**Required action:** For every entry, output the exact wording.

**Supplied entries:**
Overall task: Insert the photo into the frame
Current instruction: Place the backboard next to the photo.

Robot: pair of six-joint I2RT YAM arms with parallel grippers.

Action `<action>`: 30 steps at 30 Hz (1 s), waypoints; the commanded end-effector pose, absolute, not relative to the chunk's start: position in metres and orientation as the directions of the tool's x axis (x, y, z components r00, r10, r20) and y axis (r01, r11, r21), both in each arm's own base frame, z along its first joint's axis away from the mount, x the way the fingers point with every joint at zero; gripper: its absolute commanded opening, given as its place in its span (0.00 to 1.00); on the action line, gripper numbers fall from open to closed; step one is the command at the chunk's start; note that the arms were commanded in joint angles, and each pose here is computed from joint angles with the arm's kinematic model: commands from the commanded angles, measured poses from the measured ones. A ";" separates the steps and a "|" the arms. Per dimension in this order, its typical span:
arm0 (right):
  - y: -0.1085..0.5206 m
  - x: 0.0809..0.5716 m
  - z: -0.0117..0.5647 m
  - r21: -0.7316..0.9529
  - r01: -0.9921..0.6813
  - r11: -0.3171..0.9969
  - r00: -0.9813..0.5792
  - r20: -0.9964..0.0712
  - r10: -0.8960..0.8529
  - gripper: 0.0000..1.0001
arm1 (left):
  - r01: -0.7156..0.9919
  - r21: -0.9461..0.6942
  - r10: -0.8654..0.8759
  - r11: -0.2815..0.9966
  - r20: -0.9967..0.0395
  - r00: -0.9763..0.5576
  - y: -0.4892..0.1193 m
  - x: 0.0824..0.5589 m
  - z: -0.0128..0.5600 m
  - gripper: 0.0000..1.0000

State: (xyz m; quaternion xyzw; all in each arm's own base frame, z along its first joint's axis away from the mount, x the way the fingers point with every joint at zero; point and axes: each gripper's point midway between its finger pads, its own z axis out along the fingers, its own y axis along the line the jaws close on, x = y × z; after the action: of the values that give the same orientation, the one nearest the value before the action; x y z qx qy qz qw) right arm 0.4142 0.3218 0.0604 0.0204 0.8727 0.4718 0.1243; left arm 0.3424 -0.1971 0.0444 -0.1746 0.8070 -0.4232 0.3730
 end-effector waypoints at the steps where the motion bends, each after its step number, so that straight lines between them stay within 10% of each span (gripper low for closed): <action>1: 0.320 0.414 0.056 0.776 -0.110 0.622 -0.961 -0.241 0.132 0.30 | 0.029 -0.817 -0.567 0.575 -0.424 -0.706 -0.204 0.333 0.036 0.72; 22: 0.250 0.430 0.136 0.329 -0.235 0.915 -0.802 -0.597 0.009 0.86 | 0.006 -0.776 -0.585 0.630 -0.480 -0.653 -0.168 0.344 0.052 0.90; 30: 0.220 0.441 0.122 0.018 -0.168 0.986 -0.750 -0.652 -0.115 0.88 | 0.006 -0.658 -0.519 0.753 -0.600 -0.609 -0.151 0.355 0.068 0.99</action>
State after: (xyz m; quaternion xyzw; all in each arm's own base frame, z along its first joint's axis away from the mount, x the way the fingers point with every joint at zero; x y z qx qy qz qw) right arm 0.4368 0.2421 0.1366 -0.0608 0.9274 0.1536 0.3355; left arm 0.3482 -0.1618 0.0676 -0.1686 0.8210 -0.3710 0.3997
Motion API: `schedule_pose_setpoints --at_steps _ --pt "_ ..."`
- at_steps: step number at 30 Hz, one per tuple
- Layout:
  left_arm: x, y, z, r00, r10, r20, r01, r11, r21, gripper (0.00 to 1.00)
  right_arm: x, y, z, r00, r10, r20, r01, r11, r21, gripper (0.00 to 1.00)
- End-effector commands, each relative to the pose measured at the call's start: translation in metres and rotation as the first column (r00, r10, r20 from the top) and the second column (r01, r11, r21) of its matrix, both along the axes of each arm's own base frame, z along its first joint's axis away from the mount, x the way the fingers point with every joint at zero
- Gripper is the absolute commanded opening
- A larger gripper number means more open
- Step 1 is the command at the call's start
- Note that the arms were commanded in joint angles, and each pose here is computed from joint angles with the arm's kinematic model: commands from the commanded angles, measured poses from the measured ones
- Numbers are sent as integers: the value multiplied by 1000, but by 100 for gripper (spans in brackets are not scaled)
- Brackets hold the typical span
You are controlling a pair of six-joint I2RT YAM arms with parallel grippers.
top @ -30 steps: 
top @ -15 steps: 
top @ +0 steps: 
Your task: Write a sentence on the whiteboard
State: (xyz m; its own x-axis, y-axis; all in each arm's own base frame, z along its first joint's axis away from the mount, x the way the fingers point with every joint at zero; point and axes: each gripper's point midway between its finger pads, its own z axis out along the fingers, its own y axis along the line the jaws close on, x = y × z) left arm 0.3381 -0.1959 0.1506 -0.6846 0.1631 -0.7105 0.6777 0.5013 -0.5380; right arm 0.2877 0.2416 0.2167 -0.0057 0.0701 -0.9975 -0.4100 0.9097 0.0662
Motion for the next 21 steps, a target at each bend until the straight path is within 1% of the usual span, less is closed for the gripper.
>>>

**Response to the task:**
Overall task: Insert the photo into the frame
Current instruction: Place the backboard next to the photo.

Robot: pair of six-joint I2RT YAM arms with parallel grippers.

Action `<action>`: 30 steps at 30 Hz (1 s), waypoints; the commanded end-effector pose, absolute, not relative to the chunk's start: position in metres and orientation as the directions of the tool's x axis (x, y, z components r00, r10, r20) and y axis (r01, r11, r21), both in each arm's own base frame, z along its first joint's axis away from the mount, x the way the fingers point with every joint at zero; gripper: its absolute commanded opening, given as its place in its span (0.00 to 1.00); on the action line, gripper numbers fall from open to closed; step one is the command at the chunk's start; note that the arms were commanded in joint angles, and each pose here is computed from joint angles with the arm's kinematic model: commands from the commanded angles, measured poses from the measured ones. A ";" separates the steps and a "|" the arms. Per dimension in this order, its typical span:
arm0 (right):
  - y: -0.1085..0.5206 m
  - x: 0.0809..0.5716 m
  - z: -0.0117..0.5647 m
  - r21: -0.7316..0.9529
  - r01: -0.9921..0.6813
  - r11: -0.3171..0.9969
  - r00: -0.9813..0.5792
  - r20: -0.9964..0.0712
  - r10: -0.8960..0.8529
  - gripper: 0.0000..1.0001
arm1 (left):
  - r01: -0.7156..0.9919
  - r21: -0.9461..0.6942
  - r10: -0.8654..0.8759
  - r11: -0.2815..0.9966
  - r20: -0.9967..0.0395
  - r00: -0.9763..0.5576
  - y: -0.4892..0.1193 m
  - x: 0.0824..0.5589 m
  - z: -0.0128..0.5600 m
  - gripper: 0.0000..1.0000

State: (xyz m; quaternion xyzw; all in each arm's own base frame, z along its first joint's axis away from the mount, x the way the fingers point with every joint at zero; point and axes: each gripper's point midway between its finger pads, its own z axis out along the fingers, its own y axis along the line the jaws close on, x = y × z; after the action: of the values that give the same orientation, the one nearest the value before the action; x y z qx qy qz qw) right arm 0.4142 0.3218 0.0604 0.0204 0.8727 0.4718 0.1243; left arm 0.3424 -0.1971 0.0444 -0.1746 0.8070 -0.4232 0.3730
 end-effector waypoints at the steps where the motion bends, each after its step number, so that straight lines between them stay within 10% of each span (gripper low for closed): <action>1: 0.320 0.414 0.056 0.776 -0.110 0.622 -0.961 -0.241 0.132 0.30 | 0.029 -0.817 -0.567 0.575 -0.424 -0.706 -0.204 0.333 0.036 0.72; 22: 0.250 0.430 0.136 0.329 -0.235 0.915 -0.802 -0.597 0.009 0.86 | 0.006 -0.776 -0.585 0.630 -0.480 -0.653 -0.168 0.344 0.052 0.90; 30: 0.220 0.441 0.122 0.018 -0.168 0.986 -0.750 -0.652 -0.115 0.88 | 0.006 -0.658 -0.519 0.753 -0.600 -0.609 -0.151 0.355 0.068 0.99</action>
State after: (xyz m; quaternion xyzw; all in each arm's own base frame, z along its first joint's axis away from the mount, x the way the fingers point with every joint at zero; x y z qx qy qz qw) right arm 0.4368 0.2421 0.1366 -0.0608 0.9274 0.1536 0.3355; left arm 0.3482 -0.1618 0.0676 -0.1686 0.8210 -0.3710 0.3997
Motion API: `schedule_pose_setpoints --at_steps _ --pt "_ ..."`
- at_steps: step number at 30 Hz, one per tuple
- Layout:
  left_arm: x, y, z, r00, r10, r20, r01, r11, r21, gripper (0.00 to 1.00)
  right_arm: x, y, z, r00, r10, r20, r01, r11, r21, gripper (0.00 to 1.00)
- End-effector commands, each relative to the pose measured at the call's start: translation in metres and rotation as the first column (r00, r10, r20 from the top) and the second column (r01, r11, r21) of its matrix, both along the axes of each arm's own base frame, z along its first joint's axis away from the mount, x the way the fingers point with every joint at zero
- Gripper is the absolute commanded opening
- A larger gripper number means more open
- Step 1 is the command at the call's start
- Note that the arms were commanded in joint angles, and each pose here is computed from joint angles with the arm's kinematic model: commands from the commanded angles, measured poses from the measured ones
- Numbers are sent as integers: the value multiplied by 1000, but by 100 for gripper (spans in brackets are not scaled)
- Brackets hold the typical span
You are controlling a pair of six-joint I2RT YAM arms with parallel grippers.
top @ -30 steps: 
top @ -15 steps: 
top @ +0 steps: 
Your task: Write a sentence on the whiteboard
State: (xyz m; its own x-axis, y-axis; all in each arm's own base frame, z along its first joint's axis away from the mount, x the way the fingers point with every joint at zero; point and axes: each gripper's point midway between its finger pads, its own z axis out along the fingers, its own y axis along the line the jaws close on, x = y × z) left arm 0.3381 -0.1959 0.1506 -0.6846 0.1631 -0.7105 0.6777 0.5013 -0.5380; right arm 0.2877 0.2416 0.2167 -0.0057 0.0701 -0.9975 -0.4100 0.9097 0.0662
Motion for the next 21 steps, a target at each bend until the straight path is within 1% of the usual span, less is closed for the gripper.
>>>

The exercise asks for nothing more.